Although the pathophysiology of IBS is not yet fully understood, various events may be responsible for the motility and hypersensitivity disorders associated with the IBS, such as micro-inflammatory phenomena, changes in intestinal permeability and in the gut-brain axis, and alterations to the gut microbiota [6]. IBS is classified into three main subtypes according to the predominant alteration in bowel habits: constipation-predominant IBS (IBS-C), diarrhea-predominant IBS (IBS-D) and IBS alternating between constipation and diarrhea (IBS-M) [1]. Patients who meet the diagnostic criteria for IBS but whose bowel habits cannot be accurately categorized into one of these three groups should be categorized as having unclassified IBS (IBS-U).

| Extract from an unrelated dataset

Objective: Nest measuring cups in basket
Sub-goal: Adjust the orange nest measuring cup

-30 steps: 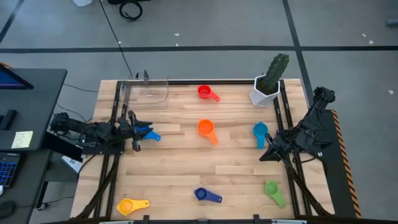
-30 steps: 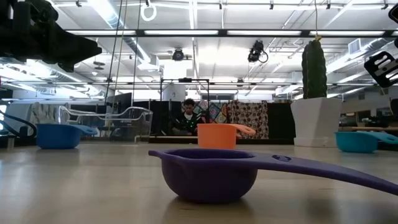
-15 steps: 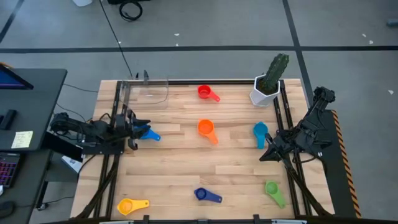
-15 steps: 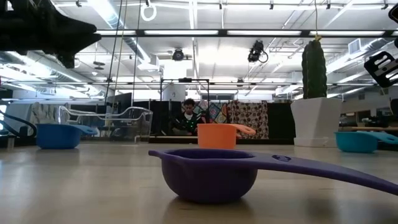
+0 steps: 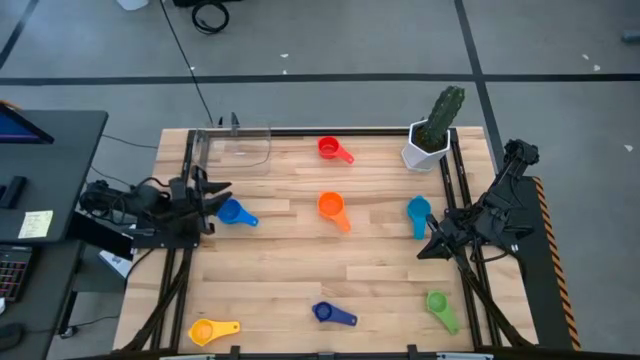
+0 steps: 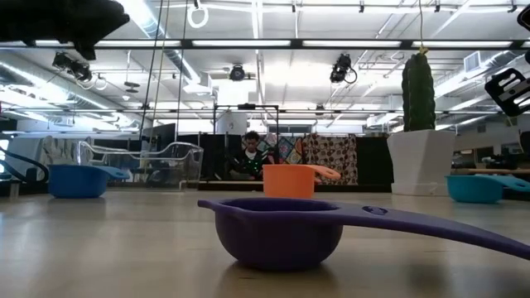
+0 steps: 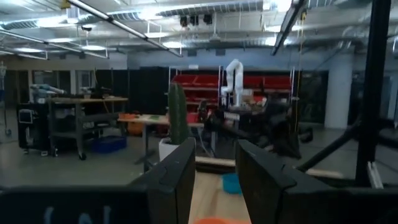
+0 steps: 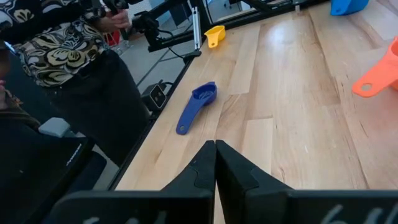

In clinical practice, IBS-C represents a challenge in terms of both diagnosis and therapeutic management [7], which makes it necessary to establish specific clinical guidelines [8]. Currently, the management of this disorder is based on a combination of lifestyle changes and the administration of certain non-specific symptomatic treatments. Linaclotide is a selective agonist of guanylate cyclase C (GC-C). The GC-C receptor is expressed on the luminal surface of intestinal epithelial cells, and its activation leads to a significant increase in the intra- and extracellular concentrations of cyclic guanosine monophosphate (cGMP). This cGMP is involved in a wide range of physiological processes, including the regulation of intestinal fluid homeostasis [9, 10] and the modulation of afferent gut nerve activity, which may be related to its analgesic effects [1113]. The efficacy and safety of linaclotide in patients with IBS-C have been demonstrated in two randomized, double-blind, placebo-controlled phase III multicenter clinical trials [14, 15]. An analysis of both these trials was published in 2013 [16], presenting the pre-specified analysis of primary efficacy end points required by the European Medicines Agency (EMA). According to the results of these studies, linaclotide treatment significantly improved abdominal pain/discomfort and the overall relief of IBS-C symptoms compared with a placebo over 12 and 26 weeks (53.6% linaclotide vs. 36.0% placebo at week 26, [16]). Regarding efficacy, the odds ratio of a response to linaclotide relative to the placebo was 1.95 (95% confidence interval, CI 1.3–2.9: p < 0.0001 [16]).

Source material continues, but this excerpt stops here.